Matrix-free techniques for efficient image registration and their application to pulmonary image analysis
- This PhD thesis presents a generic approach to more efficient image registration in a classical optimization-based framework. The calculation of the objective function derivatives is targeted as a whole, thereby fusing the computations for image transformation, interpolation and image similarity to one explicit, matrix-free expression. The employed concept reduces the auxiliary space requirements for derivative computation from linear to constant and greatly facilitates parallel execution. We study its usage both for affine-linear and deformable image registration algorithms designed for monomodal and multimodal problems. Additionally, implementations on alternative platforms such as graphics processing units or embedded digital signal processors are discussed.

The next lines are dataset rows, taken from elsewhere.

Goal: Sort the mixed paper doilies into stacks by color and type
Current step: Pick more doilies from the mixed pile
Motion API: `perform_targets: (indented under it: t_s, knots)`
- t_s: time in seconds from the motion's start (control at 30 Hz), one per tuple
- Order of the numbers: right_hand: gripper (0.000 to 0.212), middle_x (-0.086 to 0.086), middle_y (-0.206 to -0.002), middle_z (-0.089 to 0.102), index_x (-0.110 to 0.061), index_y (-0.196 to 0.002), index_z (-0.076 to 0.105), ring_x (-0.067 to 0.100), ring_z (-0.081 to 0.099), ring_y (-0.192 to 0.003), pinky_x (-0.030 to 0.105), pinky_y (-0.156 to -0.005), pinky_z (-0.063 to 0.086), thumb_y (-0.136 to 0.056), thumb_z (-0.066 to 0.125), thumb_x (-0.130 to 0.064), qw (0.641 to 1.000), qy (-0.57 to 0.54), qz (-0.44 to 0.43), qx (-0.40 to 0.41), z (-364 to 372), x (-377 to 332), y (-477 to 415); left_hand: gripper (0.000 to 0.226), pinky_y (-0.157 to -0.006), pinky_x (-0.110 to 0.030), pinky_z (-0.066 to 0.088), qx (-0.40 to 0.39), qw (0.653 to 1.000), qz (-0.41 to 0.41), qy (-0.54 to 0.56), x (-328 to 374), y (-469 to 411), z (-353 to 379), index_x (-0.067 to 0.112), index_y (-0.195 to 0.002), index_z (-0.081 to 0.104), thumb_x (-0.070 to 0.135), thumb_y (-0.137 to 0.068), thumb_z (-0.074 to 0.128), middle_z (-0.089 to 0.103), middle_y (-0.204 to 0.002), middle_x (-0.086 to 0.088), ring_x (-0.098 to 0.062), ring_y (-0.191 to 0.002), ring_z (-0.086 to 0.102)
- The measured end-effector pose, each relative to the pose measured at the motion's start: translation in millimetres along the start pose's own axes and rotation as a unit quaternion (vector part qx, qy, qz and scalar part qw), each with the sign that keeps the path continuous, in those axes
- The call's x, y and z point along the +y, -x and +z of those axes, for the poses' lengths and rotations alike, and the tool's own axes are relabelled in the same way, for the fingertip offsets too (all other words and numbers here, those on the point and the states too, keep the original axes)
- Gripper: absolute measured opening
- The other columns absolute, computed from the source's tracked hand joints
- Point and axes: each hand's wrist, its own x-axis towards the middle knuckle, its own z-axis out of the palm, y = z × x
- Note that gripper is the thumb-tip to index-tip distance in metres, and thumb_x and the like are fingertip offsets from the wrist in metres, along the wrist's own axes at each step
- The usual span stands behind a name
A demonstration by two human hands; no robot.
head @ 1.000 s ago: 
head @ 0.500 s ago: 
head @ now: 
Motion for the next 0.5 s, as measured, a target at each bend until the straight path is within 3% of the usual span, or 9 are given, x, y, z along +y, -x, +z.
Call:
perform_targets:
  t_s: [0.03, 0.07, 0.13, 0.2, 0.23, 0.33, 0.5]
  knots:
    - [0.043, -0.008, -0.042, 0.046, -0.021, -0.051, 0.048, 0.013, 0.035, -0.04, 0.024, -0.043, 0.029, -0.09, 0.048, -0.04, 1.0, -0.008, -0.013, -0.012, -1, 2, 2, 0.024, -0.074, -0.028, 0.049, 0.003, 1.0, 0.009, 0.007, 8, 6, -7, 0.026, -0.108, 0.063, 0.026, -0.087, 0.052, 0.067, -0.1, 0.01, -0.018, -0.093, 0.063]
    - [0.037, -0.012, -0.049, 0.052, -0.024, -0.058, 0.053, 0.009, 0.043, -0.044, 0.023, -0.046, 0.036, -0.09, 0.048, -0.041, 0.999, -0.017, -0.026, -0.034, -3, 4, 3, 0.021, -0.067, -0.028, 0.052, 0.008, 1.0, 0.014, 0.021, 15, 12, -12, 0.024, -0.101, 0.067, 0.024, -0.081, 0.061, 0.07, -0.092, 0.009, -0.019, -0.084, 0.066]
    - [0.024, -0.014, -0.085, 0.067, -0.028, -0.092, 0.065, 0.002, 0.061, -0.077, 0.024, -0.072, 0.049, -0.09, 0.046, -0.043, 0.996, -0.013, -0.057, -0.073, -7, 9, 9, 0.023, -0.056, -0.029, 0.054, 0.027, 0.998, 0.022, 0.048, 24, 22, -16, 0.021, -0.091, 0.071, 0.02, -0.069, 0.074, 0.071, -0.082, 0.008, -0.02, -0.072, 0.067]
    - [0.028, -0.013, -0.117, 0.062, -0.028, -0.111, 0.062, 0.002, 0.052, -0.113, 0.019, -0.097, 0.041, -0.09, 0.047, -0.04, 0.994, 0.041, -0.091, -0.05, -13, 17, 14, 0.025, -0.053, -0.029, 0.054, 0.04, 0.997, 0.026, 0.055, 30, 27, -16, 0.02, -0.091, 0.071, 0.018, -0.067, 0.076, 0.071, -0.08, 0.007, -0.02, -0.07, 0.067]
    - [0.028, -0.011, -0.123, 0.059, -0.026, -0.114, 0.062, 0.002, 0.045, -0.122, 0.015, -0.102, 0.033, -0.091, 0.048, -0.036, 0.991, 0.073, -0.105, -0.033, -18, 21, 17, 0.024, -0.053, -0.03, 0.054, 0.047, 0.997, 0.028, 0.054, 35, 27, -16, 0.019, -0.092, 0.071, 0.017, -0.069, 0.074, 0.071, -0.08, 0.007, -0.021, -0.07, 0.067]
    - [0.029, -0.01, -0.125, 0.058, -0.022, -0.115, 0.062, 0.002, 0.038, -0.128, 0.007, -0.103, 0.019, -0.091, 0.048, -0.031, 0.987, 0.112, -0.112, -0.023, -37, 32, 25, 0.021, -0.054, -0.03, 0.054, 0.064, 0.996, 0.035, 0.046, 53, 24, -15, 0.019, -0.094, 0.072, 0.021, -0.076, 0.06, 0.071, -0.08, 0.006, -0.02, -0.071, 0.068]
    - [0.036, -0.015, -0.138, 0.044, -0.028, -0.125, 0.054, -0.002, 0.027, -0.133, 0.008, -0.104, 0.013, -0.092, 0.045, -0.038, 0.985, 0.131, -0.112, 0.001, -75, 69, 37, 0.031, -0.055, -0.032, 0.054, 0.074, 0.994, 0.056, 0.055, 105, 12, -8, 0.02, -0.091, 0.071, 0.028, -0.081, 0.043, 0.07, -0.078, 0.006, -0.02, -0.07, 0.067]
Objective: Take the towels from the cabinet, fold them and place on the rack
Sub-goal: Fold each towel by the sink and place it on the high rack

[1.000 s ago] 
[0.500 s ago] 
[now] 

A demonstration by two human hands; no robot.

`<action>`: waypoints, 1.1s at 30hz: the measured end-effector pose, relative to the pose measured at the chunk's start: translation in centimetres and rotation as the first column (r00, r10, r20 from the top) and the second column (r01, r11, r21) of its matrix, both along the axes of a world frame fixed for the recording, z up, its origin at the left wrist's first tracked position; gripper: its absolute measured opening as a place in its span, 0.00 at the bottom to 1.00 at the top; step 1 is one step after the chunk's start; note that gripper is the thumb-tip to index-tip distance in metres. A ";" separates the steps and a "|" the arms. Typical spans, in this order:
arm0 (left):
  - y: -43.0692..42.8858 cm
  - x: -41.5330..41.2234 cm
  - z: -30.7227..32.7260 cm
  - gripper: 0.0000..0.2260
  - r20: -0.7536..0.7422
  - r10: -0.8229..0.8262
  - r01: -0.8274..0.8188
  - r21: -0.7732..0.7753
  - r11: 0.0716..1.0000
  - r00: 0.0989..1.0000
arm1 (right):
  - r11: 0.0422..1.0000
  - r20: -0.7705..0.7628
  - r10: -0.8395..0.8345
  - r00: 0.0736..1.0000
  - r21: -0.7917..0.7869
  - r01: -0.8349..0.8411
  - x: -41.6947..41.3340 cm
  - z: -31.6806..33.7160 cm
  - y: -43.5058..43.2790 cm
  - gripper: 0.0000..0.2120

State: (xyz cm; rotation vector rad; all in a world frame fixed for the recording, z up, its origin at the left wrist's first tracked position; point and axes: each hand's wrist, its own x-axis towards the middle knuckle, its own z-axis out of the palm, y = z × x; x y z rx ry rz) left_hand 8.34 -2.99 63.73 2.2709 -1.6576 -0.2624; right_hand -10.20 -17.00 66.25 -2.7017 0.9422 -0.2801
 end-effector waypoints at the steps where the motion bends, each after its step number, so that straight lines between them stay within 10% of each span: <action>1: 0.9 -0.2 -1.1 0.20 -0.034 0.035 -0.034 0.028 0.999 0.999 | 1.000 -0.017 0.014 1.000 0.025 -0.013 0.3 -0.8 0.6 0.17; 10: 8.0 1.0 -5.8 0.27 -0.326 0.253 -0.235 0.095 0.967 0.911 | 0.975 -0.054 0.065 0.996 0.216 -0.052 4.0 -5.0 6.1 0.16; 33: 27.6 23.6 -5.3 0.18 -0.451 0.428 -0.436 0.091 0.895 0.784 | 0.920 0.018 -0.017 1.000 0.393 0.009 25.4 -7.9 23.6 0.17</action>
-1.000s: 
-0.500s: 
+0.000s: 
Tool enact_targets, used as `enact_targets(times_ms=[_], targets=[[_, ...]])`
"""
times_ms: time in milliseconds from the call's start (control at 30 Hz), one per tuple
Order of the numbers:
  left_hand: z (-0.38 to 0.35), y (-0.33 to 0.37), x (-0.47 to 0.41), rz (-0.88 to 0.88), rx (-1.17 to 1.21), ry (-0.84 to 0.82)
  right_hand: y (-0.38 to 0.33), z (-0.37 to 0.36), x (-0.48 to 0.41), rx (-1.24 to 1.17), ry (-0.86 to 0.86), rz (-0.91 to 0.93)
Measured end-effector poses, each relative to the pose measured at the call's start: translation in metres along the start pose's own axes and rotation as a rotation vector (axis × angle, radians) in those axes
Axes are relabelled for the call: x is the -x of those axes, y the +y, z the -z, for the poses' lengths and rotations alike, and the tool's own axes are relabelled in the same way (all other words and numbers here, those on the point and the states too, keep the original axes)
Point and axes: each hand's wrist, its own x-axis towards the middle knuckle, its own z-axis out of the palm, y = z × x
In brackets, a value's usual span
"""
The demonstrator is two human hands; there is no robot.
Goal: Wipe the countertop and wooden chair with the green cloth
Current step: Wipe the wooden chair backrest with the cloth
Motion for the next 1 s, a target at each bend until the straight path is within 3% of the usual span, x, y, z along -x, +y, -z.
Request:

The practical value of the considered approach is illustrated on real-world applications from various areas of medical image computing. In particular, pulmonary image registration algorithms are studied for two use cases: computer assistance for lung cancer screening and oncological follow-up assessment, and quantitative analysis for chronic obstructive pulmonary disease. For both applications, efficient solutions are presented that combine state-of-the-art accuracy with clinically acceptable runtime and memory footprint. Our algorithms are extensively evaluated on three publicly available, expert-annotated data collections.
The thesis is completed by a study of three further medical applications of image registration: alignment of positron emission tomography (PET) with computed tomography (CT) scans for joint radiological reading, registration of magnetic resonance and CT images in the context of deep brain stimulation, and real-time tracking of liver vessels in long ultrasound sequences for motion compensation. In all three applications, the proposed matrix-free calculation schemes contribute to moderate resource demands, which allow for unproblematic execution in a clinical environment.